Assigned task: Write out again the lines from the line with "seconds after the" up to and including the line with "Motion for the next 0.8", exactly as they stand below, and skip any picture.

(Entries taken from a collection)
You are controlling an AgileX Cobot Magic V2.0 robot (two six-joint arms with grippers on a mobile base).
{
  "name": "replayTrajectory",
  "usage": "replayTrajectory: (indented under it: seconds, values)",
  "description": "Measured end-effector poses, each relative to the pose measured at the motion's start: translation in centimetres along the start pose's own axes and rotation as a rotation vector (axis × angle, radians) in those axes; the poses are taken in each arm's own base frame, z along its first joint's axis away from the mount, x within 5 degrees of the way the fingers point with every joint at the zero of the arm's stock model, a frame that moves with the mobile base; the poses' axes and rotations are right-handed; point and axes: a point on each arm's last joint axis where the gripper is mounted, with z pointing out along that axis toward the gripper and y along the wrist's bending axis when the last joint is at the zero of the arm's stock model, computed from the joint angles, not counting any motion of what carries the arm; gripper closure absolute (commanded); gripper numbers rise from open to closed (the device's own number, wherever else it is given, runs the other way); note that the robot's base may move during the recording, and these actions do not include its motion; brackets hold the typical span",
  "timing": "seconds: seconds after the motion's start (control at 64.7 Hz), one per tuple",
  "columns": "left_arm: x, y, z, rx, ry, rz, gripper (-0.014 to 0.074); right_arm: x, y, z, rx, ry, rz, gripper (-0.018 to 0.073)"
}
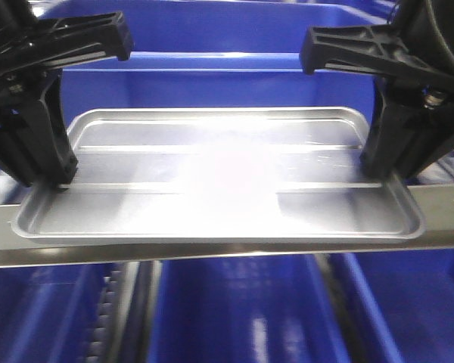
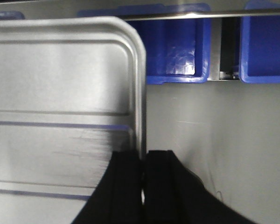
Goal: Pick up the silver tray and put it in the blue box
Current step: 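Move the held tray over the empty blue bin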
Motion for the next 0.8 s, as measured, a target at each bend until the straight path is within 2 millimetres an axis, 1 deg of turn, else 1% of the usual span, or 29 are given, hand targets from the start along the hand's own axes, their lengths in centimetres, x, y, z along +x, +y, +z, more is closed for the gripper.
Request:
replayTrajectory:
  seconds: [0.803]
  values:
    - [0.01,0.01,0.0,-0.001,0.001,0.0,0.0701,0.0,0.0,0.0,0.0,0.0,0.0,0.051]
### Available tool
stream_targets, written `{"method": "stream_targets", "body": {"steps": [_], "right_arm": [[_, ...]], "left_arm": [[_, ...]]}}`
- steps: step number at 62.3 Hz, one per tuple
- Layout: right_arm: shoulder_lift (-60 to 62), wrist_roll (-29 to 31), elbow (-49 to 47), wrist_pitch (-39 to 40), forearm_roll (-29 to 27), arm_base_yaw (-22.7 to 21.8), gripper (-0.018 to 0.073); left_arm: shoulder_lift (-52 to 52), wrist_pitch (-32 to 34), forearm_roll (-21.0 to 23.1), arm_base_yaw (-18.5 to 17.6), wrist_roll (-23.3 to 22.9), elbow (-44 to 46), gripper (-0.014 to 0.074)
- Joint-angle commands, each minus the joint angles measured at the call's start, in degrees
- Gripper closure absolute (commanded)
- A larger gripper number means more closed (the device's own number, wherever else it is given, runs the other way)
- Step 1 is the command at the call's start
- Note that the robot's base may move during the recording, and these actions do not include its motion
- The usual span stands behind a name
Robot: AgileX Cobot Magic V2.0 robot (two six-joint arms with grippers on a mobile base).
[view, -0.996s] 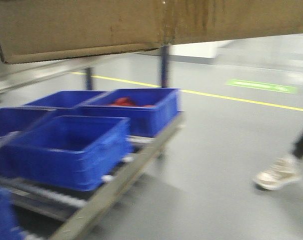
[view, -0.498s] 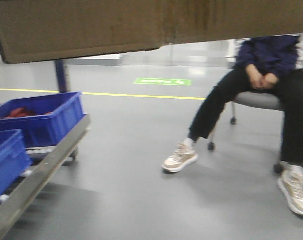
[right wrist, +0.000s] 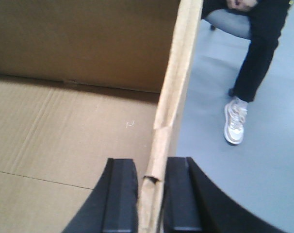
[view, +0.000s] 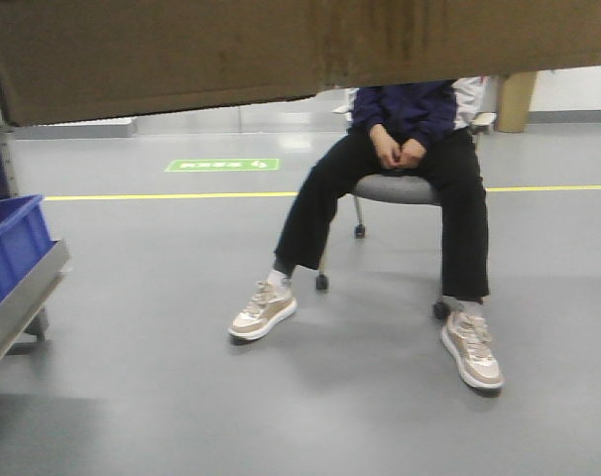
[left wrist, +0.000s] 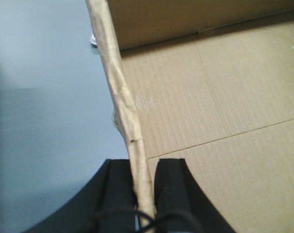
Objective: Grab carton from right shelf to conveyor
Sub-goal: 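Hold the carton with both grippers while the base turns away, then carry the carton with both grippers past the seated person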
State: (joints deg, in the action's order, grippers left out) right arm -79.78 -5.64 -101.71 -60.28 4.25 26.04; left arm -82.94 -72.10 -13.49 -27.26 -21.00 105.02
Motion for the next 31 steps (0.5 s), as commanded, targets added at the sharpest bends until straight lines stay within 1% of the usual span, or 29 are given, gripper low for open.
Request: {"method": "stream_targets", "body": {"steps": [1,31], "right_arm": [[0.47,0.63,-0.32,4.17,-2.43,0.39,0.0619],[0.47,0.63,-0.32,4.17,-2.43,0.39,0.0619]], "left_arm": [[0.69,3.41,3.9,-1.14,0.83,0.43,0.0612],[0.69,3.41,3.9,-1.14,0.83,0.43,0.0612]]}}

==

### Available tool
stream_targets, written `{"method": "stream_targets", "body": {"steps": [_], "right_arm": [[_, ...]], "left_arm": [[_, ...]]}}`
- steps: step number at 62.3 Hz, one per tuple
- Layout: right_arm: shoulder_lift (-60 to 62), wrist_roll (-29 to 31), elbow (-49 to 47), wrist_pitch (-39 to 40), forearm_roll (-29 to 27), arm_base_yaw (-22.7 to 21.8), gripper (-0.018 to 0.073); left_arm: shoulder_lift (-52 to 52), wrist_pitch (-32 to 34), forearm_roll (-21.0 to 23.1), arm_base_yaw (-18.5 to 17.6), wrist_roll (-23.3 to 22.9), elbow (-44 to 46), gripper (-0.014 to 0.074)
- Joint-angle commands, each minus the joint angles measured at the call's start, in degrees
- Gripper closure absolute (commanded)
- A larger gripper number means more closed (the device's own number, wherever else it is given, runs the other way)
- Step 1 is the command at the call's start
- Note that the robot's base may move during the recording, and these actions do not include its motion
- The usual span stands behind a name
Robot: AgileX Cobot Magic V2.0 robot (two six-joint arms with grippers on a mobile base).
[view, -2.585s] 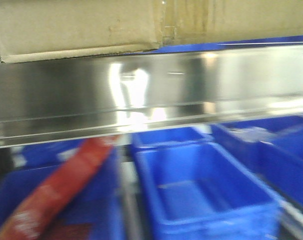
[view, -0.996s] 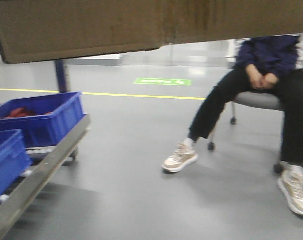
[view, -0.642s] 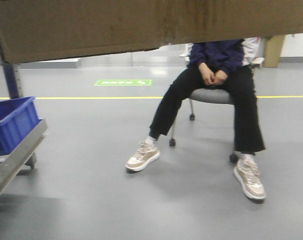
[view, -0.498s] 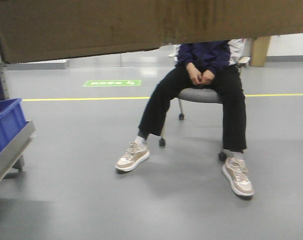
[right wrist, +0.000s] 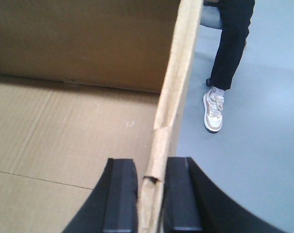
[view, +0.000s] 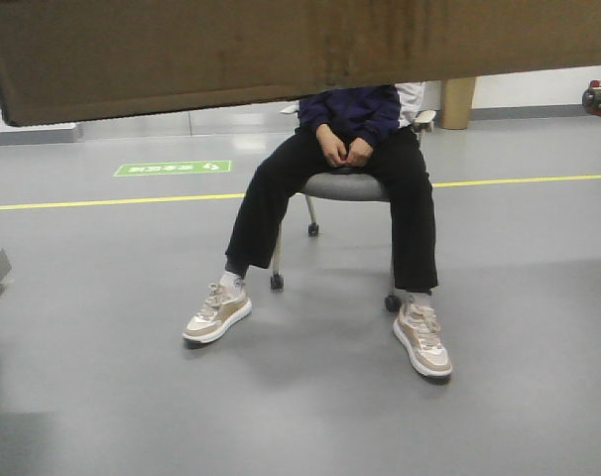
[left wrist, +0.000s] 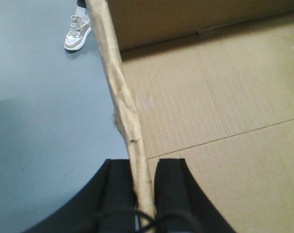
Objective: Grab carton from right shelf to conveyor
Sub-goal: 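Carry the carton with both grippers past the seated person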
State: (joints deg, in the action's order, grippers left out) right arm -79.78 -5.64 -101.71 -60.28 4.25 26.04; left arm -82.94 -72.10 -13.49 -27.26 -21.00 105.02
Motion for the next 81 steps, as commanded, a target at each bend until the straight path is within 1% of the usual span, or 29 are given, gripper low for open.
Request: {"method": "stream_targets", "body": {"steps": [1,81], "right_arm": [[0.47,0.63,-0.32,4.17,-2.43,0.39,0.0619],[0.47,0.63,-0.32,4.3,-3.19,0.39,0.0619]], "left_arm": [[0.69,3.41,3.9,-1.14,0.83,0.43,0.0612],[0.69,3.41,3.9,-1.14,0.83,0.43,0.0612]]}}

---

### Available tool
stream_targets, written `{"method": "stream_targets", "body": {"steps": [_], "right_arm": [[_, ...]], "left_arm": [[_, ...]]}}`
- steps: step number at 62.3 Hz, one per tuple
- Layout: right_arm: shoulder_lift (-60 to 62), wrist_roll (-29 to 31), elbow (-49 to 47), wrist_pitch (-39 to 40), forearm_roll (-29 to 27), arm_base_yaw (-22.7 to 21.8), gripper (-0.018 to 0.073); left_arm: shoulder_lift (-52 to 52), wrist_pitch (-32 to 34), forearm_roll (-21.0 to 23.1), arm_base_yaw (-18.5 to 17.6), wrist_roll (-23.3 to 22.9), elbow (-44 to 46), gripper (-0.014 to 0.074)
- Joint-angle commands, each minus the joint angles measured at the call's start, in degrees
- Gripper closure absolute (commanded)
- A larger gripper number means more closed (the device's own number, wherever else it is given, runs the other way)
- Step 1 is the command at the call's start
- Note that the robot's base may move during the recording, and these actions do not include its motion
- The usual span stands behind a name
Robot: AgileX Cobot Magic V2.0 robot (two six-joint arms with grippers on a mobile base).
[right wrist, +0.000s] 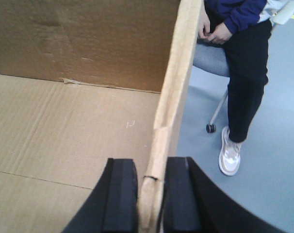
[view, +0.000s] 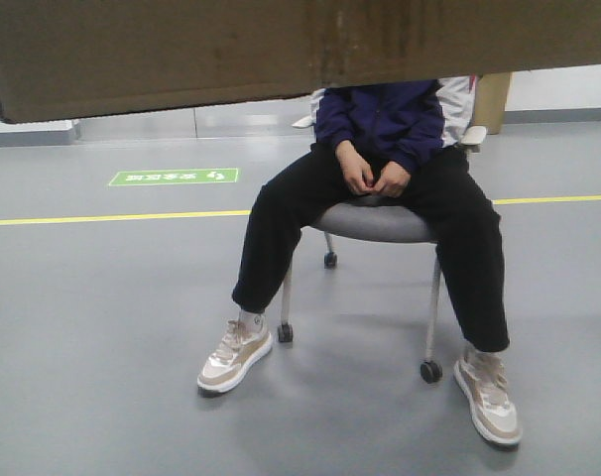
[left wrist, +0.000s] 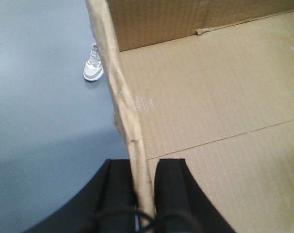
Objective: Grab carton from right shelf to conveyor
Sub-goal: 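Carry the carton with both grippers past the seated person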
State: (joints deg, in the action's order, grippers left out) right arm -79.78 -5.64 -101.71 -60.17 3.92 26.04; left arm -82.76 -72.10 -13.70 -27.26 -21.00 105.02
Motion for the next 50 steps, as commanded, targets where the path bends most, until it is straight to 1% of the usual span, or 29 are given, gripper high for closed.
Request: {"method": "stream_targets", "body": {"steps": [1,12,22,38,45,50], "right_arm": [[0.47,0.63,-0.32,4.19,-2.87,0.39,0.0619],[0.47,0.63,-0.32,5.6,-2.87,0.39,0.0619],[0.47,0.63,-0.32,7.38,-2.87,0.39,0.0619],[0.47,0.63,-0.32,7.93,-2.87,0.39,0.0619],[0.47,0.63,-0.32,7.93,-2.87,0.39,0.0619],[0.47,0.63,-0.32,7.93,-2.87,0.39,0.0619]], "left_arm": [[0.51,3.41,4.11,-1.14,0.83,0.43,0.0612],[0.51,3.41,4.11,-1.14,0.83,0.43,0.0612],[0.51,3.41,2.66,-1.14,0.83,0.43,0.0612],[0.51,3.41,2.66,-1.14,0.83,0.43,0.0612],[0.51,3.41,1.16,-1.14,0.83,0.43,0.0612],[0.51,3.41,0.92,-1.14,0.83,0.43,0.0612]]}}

Exercise response:
  "timing": "seconds: seconds after the motion's start (control at 64.7 Hz), one per tuple",
  "columns": "left_arm: x, y, z, rx, ry, rz, gripper (-0.014 to 0.074); right_arm: x, y, z, rx, ry, rz, gripper (-0.018 to 0.073)"
}
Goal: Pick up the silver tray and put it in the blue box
Current step: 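Move the held tray over the empty blue bin
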Motion for the next 0.8 s, as measured, a target at each bend until the straight path is within 2 millimetres an axis, 1 deg of turn, else 1% of the usual span, or 29 are given, hand targets from the start along the hand's own axes, their lengths in centimetres, x, y, z along +x, +y, +z, more is closed for the gripper.

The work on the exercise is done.